But the history of playing cards is even more colorful than one might imagine. Did you know that these simple pieces of card stock have played a role in the serious game of espionage?

The Great Escape

One example was a project between the United States Playing Card Company and American and British intelligence on a deck of cards designed to assist allied prisoners in escaping from German POW camps in World War II.

This special deck was called the Escape Map Deck and was produced with hidden maps of top-secret escape routes embedded between the two layers of paper that comprise a standard card. By soaking them in water, the card layers could be separated to see the hidden maps with the route to safety.

These wartime decks were highly secret for several years even after the war, partly due to their potential relevance to war crimes prosecutions. It’s not known how many were produced or how many remain. In fact, there may be only one in existence, rumored to be in a private collection.

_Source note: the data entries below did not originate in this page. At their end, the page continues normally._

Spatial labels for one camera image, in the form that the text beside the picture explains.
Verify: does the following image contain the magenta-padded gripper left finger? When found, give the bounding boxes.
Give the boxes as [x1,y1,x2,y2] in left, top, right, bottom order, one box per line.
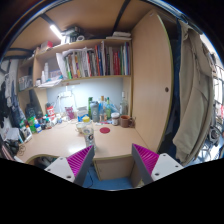
[44,144,96,187]

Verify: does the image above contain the small green bottle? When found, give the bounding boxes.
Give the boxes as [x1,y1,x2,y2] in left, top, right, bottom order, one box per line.
[27,115,37,134]

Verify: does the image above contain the clear bottle with yellow cap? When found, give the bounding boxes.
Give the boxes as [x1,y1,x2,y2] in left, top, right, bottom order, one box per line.
[81,115,97,151]

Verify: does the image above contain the red and white canister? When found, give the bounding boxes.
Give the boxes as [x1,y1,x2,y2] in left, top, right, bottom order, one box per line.
[46,105,56,122]

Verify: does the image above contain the green glass bottle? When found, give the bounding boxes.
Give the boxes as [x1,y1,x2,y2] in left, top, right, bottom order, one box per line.
[105,96,112,121]

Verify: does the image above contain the beige hanging coat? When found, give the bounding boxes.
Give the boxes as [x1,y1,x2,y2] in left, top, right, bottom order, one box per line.
[172,23,215,164]

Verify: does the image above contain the upper light bar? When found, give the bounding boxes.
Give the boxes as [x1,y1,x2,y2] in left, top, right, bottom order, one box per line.
[49,24,63,40]

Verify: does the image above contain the blue bottle with yellow cap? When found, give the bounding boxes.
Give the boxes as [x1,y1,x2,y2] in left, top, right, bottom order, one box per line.
[98,95,107,122]

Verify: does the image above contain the wooden wardrobe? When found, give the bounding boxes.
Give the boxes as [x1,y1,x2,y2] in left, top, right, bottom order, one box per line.
[130,9,174,154]

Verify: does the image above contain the brown mug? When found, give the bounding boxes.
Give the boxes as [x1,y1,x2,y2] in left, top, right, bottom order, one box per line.
[119,114,135,129]

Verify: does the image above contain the blue and white box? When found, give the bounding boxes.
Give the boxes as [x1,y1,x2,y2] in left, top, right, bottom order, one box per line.
[77,106,90,123]

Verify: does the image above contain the flat round red coaster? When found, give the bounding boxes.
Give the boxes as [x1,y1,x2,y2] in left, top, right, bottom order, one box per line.
[99,126,111,135]

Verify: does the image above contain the dark green bottle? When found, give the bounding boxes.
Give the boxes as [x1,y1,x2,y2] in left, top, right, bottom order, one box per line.
[87,96,94,119]

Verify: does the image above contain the tall clear glass bottle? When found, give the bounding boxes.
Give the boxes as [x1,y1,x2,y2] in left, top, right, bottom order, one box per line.
[119,91,129,117]

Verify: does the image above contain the white wall power strip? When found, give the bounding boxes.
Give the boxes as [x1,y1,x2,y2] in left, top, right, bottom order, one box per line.
[58,91,74,99]

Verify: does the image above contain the brown jar with white lid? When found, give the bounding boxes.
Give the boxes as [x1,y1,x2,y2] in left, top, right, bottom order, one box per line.
[110,112,121,127]

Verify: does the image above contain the small dark bottle red label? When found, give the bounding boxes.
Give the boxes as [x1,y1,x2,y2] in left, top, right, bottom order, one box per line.
[42,116,51,130]

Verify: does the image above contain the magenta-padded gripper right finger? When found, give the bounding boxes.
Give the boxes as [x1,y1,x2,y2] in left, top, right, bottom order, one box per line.
[131,143,185,186]

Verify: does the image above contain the magenta pouch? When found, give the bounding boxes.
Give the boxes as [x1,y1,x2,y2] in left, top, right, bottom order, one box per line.
[64,106,76,120]

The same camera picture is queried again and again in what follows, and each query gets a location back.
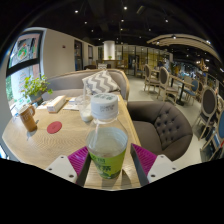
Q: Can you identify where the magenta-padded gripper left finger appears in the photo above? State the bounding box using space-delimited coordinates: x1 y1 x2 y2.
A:
45 145 93 187

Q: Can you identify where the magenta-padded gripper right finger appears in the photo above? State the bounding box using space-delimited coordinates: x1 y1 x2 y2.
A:
129 143 183 187

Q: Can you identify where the clear green-labelled drink bottle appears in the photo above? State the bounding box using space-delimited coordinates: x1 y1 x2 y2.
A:
85 92 129 180

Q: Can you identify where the grey tufted armchair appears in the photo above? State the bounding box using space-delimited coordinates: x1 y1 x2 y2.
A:
126 100 194 163

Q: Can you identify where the flat round red coaster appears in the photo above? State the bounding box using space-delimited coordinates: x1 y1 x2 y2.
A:
46 120 63 135

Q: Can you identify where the clear plastic cup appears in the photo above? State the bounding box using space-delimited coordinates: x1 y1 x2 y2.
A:
75 94 94 123

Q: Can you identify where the beige tissue box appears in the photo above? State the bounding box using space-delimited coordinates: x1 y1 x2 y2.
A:
45 94 68 113

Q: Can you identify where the brown and white cup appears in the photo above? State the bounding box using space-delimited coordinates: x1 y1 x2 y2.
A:
18 103 38 133

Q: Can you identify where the grey curved sofa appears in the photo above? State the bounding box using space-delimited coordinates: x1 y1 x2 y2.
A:
41 68 131 103

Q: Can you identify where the grey chevron cushion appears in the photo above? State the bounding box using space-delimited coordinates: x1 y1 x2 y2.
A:
81 69 121 96

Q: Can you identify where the group of dining chairs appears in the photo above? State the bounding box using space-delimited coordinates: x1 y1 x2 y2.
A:
143 63 224 161

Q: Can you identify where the green potted plant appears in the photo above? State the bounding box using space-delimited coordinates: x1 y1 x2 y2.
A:
20 74 54 105

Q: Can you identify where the dark-framed decorated window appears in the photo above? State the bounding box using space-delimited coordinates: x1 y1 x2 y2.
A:
4 29 44 104

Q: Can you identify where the group of ceiling lights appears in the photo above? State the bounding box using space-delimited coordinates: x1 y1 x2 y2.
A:
73 3 214 46

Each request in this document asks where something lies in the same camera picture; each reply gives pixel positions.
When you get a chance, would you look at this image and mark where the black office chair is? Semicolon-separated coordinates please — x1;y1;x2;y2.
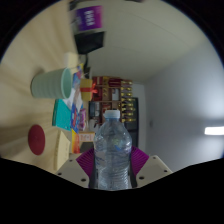
73;30;106;56

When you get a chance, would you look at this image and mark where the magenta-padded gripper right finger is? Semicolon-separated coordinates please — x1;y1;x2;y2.
130;145;174;188

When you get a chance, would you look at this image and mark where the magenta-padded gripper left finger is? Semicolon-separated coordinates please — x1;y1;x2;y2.
54;148;98;188

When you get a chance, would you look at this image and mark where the purple sign board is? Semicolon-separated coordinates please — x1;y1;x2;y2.
73;4;105;33

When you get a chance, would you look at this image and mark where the yellow gift box red ribbon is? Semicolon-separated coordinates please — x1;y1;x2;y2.
79;78;98;102

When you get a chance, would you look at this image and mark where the red orange book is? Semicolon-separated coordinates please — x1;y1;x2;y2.
70;129;81;154

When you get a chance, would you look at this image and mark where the teal book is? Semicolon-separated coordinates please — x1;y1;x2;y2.
51;98;73;132

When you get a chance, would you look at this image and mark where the clear plastic water bottle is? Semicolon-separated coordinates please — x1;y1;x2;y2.
93;109;133;191

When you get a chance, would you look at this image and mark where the pale green ribbed cup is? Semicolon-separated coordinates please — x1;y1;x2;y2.
30;67;73;100

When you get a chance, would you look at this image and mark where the wooden shelf unit with trophies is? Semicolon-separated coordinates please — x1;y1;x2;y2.
88;75;138;128

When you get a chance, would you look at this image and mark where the flat round red coaster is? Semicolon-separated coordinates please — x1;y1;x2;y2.
27;124;46;156

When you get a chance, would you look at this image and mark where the long ceiling light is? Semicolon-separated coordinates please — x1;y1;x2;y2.
204;125;224;136

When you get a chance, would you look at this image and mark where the orange standing card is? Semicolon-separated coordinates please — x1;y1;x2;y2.
78;131;96;144

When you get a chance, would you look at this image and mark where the blue colourful book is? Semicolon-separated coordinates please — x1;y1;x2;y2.
71;105;88;134

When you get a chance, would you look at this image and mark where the pale yellow notepad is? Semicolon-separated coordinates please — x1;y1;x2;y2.
53;129;72;172
63;51;80;69

A commemorative Bicycle Escape Map Deck is available featuring original artwork on the front and back of the cards. Portions of a map are also printed over the front sides that can be assembled when the cards are arranged in order.

Secret Messages

We’ve heard of invisible ink as a means of sending secret messages, but there is another method that involves hiding words in plain sight. According to research performed by the Conjuring Arts Research Center in New York, soldiers (also in WWII) would band together and memorize the random order of a deck of playing cards. This would sometimes takes days of hard work (or more), but in the end it allowed for transmitting encrypted messages across camp.

Operatives would write a message on the edge of a deck of playing cards while it was in the known order, and then shuffle the deck multiple times, rendering the message completely unreadable. Only by placing the deck back into the correct order could the message be read.

So the next time you sit down for a quick game, or try learning a card trick, remember that those common playing cards you’ve been taking for granted all this time are actually versatile and sometimes heroic players.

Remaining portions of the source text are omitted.